Trump’s Education Department changes could lead to systemic ‘chaos’


The U.S. Department of Education is under the guillotine as President Donald Trump quickly moves to reduce what he calls federal “waste, fraud and abuse” — but the administration’s efforts to cut the agency’s resources could backfire, education leaders and policy analysts warn. 

In the weeks since his Jan. 20 inauguration, Trump and his newly created Department of Government Efficiency have trimmed Education Department staff, cut $900 million in contracts, and appointed a secretary of education committed to ending what she called “bureaucratic bloat” by reviewing its programs as the agency’s “final mission.” 

With an anxiously anticipated executive order on the horizon that is expected to further gut the department, education experts fear that fewer federal resources will lead to decreased oversight and an increase in mismanagement flying under the radar. In the process, they say, the most marginalized public schools and students will be harmed. 

“These cuts could throw K-12 and higher education in chaos, especially for the K-12 students most reliant on federal funding — low-income students and students with disabilities —  as well as students who rely on federal financial aid to attend universities and colleges,” said Alexander Hertel-Fernandez, an associate professor of international and public affairs at Columbia University. 

Although Trump cannot unilaterally shutter the department without congressional approval, he can make changes that will have a deep impact — and some would say, already has.

“A lot of what he has been doing so far includes firing people and attempting to starve the department or agency into extinction,” said Michael Gerhardt, a professor at the University of North Carolina at Chapel Hill’s law school. 

“Nothing remotely close has ever happened before in American history,” said Gerhardt, whose research focuses on constitutional conflicts between presidents and Congress.

The Education Department did not respond to several requests for comment by publication time.
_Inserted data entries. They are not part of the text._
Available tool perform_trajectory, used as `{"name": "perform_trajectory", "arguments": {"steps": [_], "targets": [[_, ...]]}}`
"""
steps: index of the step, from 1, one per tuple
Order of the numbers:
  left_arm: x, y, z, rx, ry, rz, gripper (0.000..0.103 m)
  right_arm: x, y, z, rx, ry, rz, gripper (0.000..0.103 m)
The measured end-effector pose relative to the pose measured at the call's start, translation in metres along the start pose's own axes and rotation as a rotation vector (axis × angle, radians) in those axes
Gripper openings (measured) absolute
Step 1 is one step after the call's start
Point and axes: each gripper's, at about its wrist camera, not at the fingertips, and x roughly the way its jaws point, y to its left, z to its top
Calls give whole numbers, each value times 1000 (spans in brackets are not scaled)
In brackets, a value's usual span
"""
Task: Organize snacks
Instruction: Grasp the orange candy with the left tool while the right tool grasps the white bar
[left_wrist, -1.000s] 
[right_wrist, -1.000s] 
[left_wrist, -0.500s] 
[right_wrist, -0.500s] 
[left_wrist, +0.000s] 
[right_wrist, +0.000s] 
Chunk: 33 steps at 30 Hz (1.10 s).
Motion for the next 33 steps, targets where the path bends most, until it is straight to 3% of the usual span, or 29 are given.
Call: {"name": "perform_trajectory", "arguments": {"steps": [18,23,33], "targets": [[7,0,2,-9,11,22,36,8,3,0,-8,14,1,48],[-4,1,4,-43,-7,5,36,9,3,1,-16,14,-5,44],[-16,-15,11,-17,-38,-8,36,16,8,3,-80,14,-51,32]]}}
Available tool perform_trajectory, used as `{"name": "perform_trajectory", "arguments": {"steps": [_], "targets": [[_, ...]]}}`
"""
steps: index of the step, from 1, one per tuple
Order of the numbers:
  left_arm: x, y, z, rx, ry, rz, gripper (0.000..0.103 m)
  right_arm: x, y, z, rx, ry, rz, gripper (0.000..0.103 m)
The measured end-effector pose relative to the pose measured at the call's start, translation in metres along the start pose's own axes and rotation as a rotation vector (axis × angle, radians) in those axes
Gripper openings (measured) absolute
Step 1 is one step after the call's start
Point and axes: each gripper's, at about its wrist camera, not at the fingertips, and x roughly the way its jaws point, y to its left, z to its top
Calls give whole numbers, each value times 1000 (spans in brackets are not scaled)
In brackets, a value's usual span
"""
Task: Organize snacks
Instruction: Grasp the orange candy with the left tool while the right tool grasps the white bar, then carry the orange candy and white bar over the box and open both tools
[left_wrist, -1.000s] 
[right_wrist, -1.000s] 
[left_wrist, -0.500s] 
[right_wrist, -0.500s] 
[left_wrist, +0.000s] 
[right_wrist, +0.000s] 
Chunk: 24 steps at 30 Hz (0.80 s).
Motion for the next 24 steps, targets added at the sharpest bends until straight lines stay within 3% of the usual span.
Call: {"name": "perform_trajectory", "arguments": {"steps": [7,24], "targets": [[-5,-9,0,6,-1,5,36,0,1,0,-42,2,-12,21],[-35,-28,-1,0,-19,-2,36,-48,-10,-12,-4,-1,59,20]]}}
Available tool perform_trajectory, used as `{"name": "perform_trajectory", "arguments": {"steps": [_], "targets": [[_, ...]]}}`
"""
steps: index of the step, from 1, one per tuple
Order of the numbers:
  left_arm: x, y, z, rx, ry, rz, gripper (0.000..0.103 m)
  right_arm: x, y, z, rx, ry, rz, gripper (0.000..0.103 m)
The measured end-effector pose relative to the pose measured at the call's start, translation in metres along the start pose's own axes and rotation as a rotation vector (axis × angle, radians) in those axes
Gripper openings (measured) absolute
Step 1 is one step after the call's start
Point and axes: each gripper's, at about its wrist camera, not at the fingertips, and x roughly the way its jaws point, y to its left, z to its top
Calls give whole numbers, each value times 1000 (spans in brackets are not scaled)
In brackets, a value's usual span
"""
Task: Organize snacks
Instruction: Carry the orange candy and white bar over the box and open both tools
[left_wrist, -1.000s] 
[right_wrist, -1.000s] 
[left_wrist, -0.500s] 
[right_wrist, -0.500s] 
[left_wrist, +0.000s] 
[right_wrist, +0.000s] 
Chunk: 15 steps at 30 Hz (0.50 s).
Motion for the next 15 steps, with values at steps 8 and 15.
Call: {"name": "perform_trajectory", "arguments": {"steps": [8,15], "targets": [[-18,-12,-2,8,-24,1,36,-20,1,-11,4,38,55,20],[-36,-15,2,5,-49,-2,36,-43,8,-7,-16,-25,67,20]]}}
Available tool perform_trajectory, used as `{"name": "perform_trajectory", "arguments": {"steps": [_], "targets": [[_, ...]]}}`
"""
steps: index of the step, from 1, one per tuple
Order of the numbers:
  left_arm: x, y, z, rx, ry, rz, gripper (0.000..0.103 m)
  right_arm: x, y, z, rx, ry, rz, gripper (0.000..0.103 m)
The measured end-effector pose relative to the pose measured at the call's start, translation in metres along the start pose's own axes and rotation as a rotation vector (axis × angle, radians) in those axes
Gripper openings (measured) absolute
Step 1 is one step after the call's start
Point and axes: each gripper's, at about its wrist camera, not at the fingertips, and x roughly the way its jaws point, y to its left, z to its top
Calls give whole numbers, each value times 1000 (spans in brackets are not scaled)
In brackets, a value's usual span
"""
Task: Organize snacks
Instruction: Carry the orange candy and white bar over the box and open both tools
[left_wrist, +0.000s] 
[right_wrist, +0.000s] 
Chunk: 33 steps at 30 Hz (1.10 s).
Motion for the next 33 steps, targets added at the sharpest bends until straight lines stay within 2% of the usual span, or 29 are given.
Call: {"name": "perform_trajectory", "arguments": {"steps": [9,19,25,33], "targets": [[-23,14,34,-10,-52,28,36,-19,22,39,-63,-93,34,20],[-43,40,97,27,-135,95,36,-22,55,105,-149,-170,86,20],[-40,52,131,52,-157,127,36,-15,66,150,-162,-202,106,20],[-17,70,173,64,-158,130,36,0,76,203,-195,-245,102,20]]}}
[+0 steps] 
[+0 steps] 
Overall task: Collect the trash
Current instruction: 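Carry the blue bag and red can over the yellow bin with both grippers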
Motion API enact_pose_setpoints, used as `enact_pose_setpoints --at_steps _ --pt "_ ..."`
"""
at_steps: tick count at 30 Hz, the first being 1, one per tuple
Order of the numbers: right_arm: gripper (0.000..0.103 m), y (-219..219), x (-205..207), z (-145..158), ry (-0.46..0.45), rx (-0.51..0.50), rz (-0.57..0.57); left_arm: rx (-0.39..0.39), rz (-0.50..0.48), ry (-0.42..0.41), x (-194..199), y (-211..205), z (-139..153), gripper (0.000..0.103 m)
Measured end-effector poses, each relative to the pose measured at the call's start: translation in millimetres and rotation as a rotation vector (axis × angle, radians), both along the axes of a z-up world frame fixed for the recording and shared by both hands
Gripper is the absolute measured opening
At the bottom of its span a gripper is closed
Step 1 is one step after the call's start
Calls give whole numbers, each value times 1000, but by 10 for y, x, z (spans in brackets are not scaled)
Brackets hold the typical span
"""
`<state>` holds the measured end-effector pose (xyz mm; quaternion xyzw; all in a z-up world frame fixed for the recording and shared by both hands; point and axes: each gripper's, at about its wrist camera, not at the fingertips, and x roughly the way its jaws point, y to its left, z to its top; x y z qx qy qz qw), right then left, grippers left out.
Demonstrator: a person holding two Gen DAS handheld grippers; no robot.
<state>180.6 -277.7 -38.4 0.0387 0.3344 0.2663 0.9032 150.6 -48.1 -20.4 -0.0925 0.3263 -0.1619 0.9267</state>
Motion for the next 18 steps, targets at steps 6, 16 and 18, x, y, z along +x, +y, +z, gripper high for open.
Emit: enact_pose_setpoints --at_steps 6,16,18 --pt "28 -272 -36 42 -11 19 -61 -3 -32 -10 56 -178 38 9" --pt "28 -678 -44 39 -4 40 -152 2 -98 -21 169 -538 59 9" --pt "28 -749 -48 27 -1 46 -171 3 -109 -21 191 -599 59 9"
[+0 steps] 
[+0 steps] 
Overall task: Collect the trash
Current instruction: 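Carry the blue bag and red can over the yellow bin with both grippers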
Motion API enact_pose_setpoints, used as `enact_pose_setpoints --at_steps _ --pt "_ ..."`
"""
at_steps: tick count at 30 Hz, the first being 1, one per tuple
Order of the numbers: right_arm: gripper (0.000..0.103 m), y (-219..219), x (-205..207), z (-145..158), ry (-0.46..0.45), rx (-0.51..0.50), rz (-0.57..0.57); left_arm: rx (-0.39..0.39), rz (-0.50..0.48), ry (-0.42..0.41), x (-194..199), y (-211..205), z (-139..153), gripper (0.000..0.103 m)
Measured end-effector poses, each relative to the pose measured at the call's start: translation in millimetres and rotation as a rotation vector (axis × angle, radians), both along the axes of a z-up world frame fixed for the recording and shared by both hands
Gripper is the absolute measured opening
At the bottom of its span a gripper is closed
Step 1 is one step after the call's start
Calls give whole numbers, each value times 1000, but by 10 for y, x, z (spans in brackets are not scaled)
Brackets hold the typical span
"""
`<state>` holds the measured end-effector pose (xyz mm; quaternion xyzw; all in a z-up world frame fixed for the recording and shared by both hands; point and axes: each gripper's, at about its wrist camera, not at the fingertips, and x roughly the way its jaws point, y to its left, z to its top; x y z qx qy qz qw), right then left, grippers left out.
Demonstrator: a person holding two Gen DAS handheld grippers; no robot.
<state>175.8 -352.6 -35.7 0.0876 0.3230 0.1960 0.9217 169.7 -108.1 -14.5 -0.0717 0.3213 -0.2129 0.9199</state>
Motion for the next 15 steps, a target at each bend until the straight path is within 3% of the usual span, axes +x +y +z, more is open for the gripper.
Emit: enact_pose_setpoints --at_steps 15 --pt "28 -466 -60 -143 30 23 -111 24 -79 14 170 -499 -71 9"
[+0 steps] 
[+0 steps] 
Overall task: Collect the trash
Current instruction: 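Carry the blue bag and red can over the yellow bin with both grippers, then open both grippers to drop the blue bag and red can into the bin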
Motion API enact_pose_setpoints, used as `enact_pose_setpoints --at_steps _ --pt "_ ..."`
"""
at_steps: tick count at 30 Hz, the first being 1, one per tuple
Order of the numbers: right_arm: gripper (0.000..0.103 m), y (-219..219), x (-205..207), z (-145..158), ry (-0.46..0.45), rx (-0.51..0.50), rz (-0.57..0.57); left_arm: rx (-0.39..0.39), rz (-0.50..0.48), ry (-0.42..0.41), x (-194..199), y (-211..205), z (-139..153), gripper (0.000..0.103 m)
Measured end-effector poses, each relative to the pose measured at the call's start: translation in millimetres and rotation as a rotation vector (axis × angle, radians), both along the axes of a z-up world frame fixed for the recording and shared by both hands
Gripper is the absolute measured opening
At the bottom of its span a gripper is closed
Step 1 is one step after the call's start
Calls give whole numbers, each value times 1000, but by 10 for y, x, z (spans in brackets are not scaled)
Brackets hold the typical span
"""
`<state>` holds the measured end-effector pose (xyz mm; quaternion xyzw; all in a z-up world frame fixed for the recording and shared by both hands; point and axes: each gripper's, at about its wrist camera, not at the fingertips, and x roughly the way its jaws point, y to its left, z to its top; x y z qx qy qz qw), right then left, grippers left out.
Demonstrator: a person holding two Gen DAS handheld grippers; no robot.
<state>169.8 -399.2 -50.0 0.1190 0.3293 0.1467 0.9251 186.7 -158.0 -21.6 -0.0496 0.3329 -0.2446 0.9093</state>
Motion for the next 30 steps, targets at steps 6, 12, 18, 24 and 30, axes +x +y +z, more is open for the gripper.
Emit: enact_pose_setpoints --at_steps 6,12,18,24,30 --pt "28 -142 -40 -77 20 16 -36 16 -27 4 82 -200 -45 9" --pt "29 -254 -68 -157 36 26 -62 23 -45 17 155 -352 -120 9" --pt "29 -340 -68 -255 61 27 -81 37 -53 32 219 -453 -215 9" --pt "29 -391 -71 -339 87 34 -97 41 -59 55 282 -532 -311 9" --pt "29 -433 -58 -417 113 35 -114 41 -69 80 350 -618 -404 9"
Research funding eliminated

Last month, the Trump administration canceled about $881 million in contracts of the department’s nonpartisan research arm, the Institute of Education Sciences, and put on leave the public voice of federal student assessments, Peggy Carr, who led the IES’ National Center for Education Statistics for over three decades across different administrations. 

NCES research serves as a major informational resource for educators and, in the past few years, its work included tracking the pandemic’s impact on student learning, widening inequities, and educator and student mental health. School and college leaders rely on its research to improve student performance, and its findings often helped inform federal and state policymakers on funding decisions to help districts recover from the pandemic.

“Limiting the important work that NCES does by terminating these contracts will have ramifications for the accuracy of national-level data on the condition and progress of education, from early childhood through postsecondary to adult workforce,” said Felice Levine, executive director for the American Educational Research Association, in a Feb. 10 statement.  “Without such research, student learning and development will be harmed.” 

The risk to vulnerable students

Some worry that the students most at risk educationally and emotionally — those who are already marginalized — will also be most at risk from the federal cuts since they rely on federal funding and oversight to ensure their equal access to education. 

“The Trump Administration’s plan to destroy the U.S. Department of Education will hurt our most vulnerable students, families, and communities,” said Chrisanne Gayl, chief strategy and policy officer at Trust for Learning and senior policy advisor at the Education Department in the Obama administration, in a March 7 statement. Trust for Learning is a philanthropic partnership that works to improve early public education settings for underserved children.